Exercise goal -> Reproduce the records below in full and without edits, omitting images.

Data supplied ->
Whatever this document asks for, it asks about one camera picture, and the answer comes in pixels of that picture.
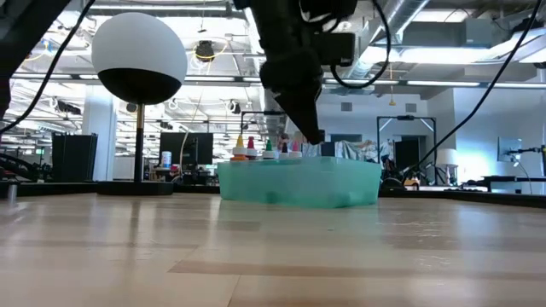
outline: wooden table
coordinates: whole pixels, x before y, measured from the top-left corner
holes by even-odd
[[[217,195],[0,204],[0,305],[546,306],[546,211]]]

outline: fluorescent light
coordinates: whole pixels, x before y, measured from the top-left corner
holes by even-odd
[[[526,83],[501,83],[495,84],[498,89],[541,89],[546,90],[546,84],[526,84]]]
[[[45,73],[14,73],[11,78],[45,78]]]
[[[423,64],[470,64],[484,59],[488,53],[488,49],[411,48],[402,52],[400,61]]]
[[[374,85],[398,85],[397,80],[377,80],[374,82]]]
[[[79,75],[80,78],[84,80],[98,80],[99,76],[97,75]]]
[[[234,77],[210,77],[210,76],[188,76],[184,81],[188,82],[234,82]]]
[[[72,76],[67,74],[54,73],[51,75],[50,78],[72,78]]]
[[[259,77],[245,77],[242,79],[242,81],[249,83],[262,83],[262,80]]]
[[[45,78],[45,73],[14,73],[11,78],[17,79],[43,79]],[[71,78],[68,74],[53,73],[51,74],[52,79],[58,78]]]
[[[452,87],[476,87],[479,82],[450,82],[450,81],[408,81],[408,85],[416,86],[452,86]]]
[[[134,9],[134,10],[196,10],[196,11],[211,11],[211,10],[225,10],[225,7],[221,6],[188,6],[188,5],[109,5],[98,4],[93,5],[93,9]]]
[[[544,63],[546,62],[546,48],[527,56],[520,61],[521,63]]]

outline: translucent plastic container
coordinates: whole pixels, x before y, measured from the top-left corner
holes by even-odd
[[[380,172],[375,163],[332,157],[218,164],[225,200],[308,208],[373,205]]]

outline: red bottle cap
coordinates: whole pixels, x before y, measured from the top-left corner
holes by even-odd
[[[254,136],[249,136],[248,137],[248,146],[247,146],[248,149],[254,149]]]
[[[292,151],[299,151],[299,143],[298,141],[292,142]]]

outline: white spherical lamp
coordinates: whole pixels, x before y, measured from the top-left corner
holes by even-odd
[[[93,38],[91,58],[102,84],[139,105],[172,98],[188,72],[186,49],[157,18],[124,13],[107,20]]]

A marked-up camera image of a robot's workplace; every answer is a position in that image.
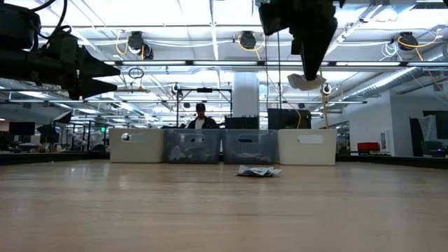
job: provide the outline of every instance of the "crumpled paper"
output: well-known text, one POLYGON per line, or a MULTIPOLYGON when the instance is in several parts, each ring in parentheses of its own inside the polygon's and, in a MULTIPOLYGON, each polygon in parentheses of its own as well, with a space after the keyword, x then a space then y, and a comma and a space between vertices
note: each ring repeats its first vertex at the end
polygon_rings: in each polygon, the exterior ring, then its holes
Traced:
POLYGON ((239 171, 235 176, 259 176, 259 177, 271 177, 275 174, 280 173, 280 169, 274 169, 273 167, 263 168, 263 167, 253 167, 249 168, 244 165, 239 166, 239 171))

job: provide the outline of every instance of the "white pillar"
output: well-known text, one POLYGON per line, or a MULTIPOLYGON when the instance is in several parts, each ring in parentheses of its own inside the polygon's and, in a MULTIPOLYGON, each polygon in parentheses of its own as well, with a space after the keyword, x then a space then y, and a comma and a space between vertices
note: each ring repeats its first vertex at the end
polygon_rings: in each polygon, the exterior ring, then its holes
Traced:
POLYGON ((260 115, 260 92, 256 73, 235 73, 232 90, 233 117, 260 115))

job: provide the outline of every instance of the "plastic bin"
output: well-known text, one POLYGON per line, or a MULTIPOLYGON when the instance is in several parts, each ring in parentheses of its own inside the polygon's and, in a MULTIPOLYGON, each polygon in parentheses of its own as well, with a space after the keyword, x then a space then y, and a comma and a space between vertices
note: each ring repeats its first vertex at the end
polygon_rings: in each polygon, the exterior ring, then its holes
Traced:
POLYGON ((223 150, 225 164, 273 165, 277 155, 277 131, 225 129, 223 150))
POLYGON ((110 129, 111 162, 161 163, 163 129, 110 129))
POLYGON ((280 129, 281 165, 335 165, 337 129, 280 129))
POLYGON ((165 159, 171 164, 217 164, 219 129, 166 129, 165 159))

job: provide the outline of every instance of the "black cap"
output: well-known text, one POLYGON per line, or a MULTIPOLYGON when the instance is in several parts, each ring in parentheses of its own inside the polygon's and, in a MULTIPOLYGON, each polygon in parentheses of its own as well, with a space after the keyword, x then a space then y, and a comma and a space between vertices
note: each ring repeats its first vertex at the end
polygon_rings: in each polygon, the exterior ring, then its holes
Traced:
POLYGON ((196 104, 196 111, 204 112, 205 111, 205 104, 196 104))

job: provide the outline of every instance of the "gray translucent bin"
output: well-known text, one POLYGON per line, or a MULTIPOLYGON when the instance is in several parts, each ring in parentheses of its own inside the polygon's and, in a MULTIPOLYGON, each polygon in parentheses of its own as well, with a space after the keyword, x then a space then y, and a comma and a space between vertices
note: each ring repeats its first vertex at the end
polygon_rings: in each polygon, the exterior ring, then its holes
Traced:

Expected answer ->
Whatever this document asks for, it asks about one camera picture, and the answer comes in pixels of that picture.
outline: wooden table
coordinates: whole pixels, x before y, measured from the top-left corner
holes by even-odd
[[[217,195],[0,204],[0,305],[546,306],[546,211]]]

outline: fluorescent light
coordinates: whole pixels, x before y, measured from the top-left corner
holes by even-odd
[[[526,83],[501,83],[495,84],[498,89],[541,89],[546,90],[546,84],[526,84]]]
[[[45,73],[14,73],[11,78],[45,78]]]
[[[423,64],[470,64],[484,59],[488,53],[488,49],[411,48],[402,52],[400,61]]]
[[[374,85],[398,85],[397,80],[377,80],[374,82]]]
[[[79,75],[80,78],[84,80],[98,80],[99,76],[97,75]]]
[[[234,77],[210,77],[210,76],[188,76],[184,81],[188,82],[234,82]]]
[[[72,76],[67,74],[54,73],[51,75],[50,78],[72,78]]]
[[[259,77],[245,77],[242,79],[242,81],[249,83],[262,83],[262,80]]]
[[[45,78],[45,73],[14,73],[11,78],[17,79],[43,79]],[[71,78],[68,74],[53,73],[51,74],[52,79],[58,78]]]
[[[452,87],[476,87],[479,82],[450,82],[450,81],[408,81],[408,85],[416,86],[452,86]]]
[[[134,9],[134,10],[196,10],[196,11],[211,11],[211,10],[225,10],[225,7],[221,6],[188,6],[188,5],[109,5],[98,4],[93,5],[93,9]]]
[[[544,63],[546,62],[546,48],[527,56],[520,61],[521,63]]]

outline: translucent plastic container
coordinates: whole pixels, x before y, measured from the top-left corner
holes by even-odd
[[[380,172],[375,163],[332,157],[218,164],[225,200],[308,208],[373,205]]]

outline: red bottle cap
coordinates: whole pixels, x before y, measured from the top-left corner
holes by even-odd
[[[254,136],[249,136],[248,137],[248,146],[247,146],[248,149],[254,149]]]
[[[292,151],[299,151],[299,143],[298,141],[292,142]]]

outline: white spherical lamp
coordinates: whole pixels, x before y, measured from the top-left corner
holes by even-odd
[[[93,38],[91,58],[102,84],[139,105],[172,98],[188,72],[186,49],[157,18],[124,13],[107,20]]]

A marked-up camera image of a robot's workplace; every answer is a position in that image.
job: provide the outline of every instance of the "crumpled paper"
output: well-known text, one POLYGON per line, or a MULTIPOLYGON when the instance is in several parts, each ring in parentheses of its own inside the polygon's and, in a MULTIPOLYGON, each polygon in parentheses of its own as well, with a space after the keyword, x then a space then y, and a comma and a space between vertices
note: each ring repeats its first vertex at the end
polygon_rings: in each polygon, the exterior ring, then its holes
Traced:
POLYGON ((239 171, 235 176, 259 176, 259 177, 271 177, 275 174, 280 173, 280 169, 274 169, 273 167, 263 168, 263 167, 253 167, 249 168, 244 165, 239 166, 239 171))

job: provide the outline of every instance of the "white pillar"
output: well-known text, one POLYGON per line, or a MULTIPOLYGON when the instance is in several parts, each ring in parentheses of its own inside the polygon's and, in a MULTIPOLYGON, each polygon in parentheses of its own as well, with a space after the keyword, x then a space then y, and a comma and a space between vertices
note: each ring repeats its first vertex at the end
polygon_rings: in each polygon, the exterior ring, then its holes
Traced:
POLYGON ((260 115, 260 92, 256 73, 235 73, 232 90, 233 117, 260 115))

job: provide the outline of every instance of the "plastic bin"
output: well-known text, one POLYGON per line, or a MULTIPOLYGON when the instance is in several parts, each ring in parentheses of its own inside the polygon's and, in a MULTIPOLYGON, each polygon in parentheses of its own as well, with a space after the keyword, x then a space then y, and a comma and a space between vertices
note: each ring repeats its first vertex at the end
polygon_rings: in each polygon, the exterior ring, then its holes
Traced:
POLYGON ((223 150, 225 164, 273 165, 277 155, 277 131, 225 129, 223 150))
POLYGON ((110 129, 111 162, 161 163, 163 129, 110 129))
POLYGON ((280 129, 281 165, 335 165, 337 129, 280 129))
POLYGON ((165 159, 171 164, 217 164, 219 129, 166 129, 165 159))

job: provide the outline of every instance of the "black cap"
output: well-known text, one POLYGON per line, or a MULTIPOLYGON when the instance is in several parts, each ring in parentheses of its own inside the polygon's and, in a MULTIPOLYGON, each polygon in parentheses of its own as well, with a space after the keyword, x then a space then y, and a comma and a space between vertices
note: each ring repeats its first vertex at the end
polygon_rings: in each polygon, the exterior ring, then its holes
Traced:
POLYGON ((196 104, 196 111, 204 112, 205 111, 205 104, 196 104))

job: provide the outline of every instance of the "gray translucent bin"
output: well-known text, one POLYGON per line, or a MULTIPOLYGON when the instance is in several parts, each ring in parentheses of its own inside the polygon's and, in a MULTIPOLYGON, each polygon in parentheses of its own as well, with a space after the keyword, x then a space then y, and a comma and a space between vertices
note: each ring repeats its first vertex at the end
polygon_rings: in each polygon, the exterior ring, then its holes
Traced:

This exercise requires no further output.